Executive shall also be provided with a suitable automobile allowance of $1,300
per month under the terms of the Company's executive automobile program,
automobile insurance, gas and maintenance, paid vacation of at least four weeks
per year, and officers' and directors' liability insurance coverage in an amount
reasonably available. Executive shall also be provided tax preparation and
estate planning counsel up to $15,000 per year, not to exceed a total of $37,500
during the term of this Agreement. The Company will also provide the Executive
customary executive reimbursement in an amount not to exceed $65,000 for moving
expenses and normal costs associated with the purchase of a residence and the
sale of his current primary residence.

         5        Termination.

                  (a)      Death or Disability. Executive's employment hereunder
         will terminate immediately upon Executive's death. The Company may
         terminate Executive's employment hereunder immediately upon giving
         notice of termination if Executive is disabled, by reason of physical
         or mental impairment, to such an extent that he has been unable to
         substantially perform his duties under this Agreement for an aggregate
         of 180 days (whether business or non-business days and whether or not
         consecutive) during any period of twelve consecutive calendar months.

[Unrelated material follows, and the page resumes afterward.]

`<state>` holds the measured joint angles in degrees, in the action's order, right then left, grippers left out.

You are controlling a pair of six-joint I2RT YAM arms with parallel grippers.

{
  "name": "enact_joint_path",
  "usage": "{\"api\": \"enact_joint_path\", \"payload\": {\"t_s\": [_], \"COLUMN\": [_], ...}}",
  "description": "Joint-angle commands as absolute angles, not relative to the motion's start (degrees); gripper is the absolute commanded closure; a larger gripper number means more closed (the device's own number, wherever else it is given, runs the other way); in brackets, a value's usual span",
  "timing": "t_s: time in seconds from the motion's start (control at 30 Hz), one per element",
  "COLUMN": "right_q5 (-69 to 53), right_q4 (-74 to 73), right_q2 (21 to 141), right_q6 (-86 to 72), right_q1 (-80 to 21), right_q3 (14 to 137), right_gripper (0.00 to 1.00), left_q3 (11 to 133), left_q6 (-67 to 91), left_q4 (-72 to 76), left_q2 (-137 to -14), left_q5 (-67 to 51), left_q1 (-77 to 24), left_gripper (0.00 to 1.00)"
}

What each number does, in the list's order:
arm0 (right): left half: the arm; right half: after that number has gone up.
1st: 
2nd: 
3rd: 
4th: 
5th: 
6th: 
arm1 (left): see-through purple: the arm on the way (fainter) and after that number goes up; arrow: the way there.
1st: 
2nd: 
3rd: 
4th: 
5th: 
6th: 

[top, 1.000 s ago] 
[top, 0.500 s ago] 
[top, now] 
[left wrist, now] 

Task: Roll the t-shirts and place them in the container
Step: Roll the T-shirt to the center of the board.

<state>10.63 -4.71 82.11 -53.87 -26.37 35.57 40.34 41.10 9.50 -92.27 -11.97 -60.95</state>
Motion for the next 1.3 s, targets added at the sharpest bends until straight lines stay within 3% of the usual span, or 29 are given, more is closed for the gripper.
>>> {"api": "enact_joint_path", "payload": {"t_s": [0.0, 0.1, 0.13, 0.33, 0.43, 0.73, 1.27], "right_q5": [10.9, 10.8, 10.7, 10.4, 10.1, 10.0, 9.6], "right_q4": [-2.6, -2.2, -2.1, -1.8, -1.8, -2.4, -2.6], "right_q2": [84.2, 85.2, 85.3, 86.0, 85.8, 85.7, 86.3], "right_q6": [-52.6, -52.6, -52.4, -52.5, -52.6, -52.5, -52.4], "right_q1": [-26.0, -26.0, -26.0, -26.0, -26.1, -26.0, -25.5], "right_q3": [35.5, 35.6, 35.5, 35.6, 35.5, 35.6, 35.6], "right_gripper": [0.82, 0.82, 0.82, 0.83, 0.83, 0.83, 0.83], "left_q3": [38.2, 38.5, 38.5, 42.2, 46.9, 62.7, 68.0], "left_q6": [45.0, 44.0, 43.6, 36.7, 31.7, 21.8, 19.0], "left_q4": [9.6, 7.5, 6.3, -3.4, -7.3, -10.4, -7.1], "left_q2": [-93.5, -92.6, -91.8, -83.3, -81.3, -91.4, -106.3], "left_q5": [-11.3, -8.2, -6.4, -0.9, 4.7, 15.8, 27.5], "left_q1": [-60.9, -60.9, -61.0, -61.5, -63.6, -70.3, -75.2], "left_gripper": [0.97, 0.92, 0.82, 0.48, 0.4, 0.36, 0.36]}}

                  (b)      For "Cause." The Company may terminate Executive's
         employment under this Agreement for "Cause" only on the basis of:

                           (i)      Executive's willful failure substantially to
                  perform his duties with the Company, after a written demand
                  for substantial performance is delivered to Executive by the
                  Board, which written demand specifically identifies the manner
                  in which the Board believes Executive has not substantially
                  performed his duties, or

                           (ii)     Executive's willful engagement in conduct
                  materially injurious to the Company.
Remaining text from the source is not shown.